**ASSIGNMENT**: Both the line below containing "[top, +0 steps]" and the line containing "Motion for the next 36", along with every line between them, should be repeated exactly; no other line belongs in the answer.

──────────────────────────────

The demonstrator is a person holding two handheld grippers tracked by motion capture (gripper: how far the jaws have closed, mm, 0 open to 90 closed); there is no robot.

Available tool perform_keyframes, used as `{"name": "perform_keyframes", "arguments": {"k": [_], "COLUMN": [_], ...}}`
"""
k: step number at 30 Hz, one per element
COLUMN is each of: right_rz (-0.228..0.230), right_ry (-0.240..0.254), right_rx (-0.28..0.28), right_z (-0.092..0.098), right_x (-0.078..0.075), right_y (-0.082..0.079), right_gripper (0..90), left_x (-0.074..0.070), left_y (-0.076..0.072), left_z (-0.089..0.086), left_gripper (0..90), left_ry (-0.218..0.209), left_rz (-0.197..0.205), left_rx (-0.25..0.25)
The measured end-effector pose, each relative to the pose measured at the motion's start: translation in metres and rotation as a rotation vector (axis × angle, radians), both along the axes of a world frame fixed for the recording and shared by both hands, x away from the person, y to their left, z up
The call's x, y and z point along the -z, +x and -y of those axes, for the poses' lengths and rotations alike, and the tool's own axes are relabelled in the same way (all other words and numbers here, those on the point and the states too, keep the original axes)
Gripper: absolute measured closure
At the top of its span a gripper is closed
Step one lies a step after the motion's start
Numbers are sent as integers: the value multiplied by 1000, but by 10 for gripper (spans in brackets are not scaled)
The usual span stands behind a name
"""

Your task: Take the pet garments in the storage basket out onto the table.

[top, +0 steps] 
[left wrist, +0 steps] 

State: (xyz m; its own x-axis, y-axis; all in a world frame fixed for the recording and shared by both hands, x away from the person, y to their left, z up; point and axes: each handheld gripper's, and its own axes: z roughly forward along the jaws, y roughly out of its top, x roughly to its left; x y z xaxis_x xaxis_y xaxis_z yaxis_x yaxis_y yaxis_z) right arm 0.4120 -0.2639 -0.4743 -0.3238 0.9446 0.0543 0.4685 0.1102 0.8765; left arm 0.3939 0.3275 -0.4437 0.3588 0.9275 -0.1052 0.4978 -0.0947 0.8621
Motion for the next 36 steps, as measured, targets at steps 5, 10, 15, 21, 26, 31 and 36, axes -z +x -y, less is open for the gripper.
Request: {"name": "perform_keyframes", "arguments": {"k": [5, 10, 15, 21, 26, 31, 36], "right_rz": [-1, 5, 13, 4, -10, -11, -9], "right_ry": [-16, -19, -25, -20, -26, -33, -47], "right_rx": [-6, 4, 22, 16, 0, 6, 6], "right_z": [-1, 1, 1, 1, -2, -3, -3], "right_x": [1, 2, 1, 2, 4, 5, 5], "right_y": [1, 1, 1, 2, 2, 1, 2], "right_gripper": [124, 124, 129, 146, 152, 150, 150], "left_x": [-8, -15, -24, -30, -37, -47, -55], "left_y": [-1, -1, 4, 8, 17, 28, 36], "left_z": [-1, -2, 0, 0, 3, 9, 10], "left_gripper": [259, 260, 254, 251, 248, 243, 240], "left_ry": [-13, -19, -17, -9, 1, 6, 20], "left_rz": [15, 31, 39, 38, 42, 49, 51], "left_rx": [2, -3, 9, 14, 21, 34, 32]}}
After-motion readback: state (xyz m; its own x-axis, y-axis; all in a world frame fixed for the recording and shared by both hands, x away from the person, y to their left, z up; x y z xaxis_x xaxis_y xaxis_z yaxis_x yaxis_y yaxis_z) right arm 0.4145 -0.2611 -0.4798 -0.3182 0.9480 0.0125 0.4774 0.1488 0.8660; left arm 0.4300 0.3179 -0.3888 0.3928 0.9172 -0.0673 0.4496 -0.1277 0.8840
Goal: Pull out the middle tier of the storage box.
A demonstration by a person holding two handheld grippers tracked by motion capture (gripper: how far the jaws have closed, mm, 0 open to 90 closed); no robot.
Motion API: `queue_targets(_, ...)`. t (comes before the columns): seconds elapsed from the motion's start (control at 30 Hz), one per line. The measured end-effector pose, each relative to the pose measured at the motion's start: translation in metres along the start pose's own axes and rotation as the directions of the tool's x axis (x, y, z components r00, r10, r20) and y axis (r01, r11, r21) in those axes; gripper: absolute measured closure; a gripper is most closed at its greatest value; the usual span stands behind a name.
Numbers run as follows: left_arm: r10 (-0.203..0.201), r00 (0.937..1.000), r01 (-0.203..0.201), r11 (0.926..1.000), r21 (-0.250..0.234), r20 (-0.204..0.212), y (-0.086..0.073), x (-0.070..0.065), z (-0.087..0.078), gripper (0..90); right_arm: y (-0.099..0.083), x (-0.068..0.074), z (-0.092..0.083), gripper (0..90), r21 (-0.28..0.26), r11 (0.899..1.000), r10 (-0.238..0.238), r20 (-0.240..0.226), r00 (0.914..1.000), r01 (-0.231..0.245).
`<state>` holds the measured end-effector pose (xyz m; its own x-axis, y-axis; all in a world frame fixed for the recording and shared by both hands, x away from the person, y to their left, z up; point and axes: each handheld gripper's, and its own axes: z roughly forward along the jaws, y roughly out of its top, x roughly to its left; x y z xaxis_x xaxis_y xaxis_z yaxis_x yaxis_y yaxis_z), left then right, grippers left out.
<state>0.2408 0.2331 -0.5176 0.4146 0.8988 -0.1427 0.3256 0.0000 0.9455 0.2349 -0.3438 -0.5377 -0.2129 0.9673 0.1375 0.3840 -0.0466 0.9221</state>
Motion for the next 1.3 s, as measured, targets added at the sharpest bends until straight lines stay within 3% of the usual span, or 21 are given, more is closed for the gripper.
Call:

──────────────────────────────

**EXERCISE RESULT**:
[top, +0 steps] 
[left wrist, +0 steps] 

State: (xyz m; its own x-axis, y-axis; all in a world frame fixed for the recording and shared by both hands, x away from the person, y to their left, z up; point and axes: each handheld gripper's, and its own axes: z roughly forward along the jaws, y roughly out of its top, x roughly to its left; x y z xaxis_x xaxis_y xaxis_z yaxis_x yaxis_y yaxis_z) right arm 0.4120 -0.2639 -0.4743 -0.3238 0.9446 0.0543 0.4685 0.1102 0.8765; left arm 0.3939 0.3275 -0.4437 0.3588 0.9275 -0.1052 0.4978 -0.0947 0.8621
Motion for the next 36 steps, as measured, targets at steps 5, 10, 15, 21, 26, 31 and 36, axes -z +x -y, less is open for the gripper.

The answer given is complete as it stands.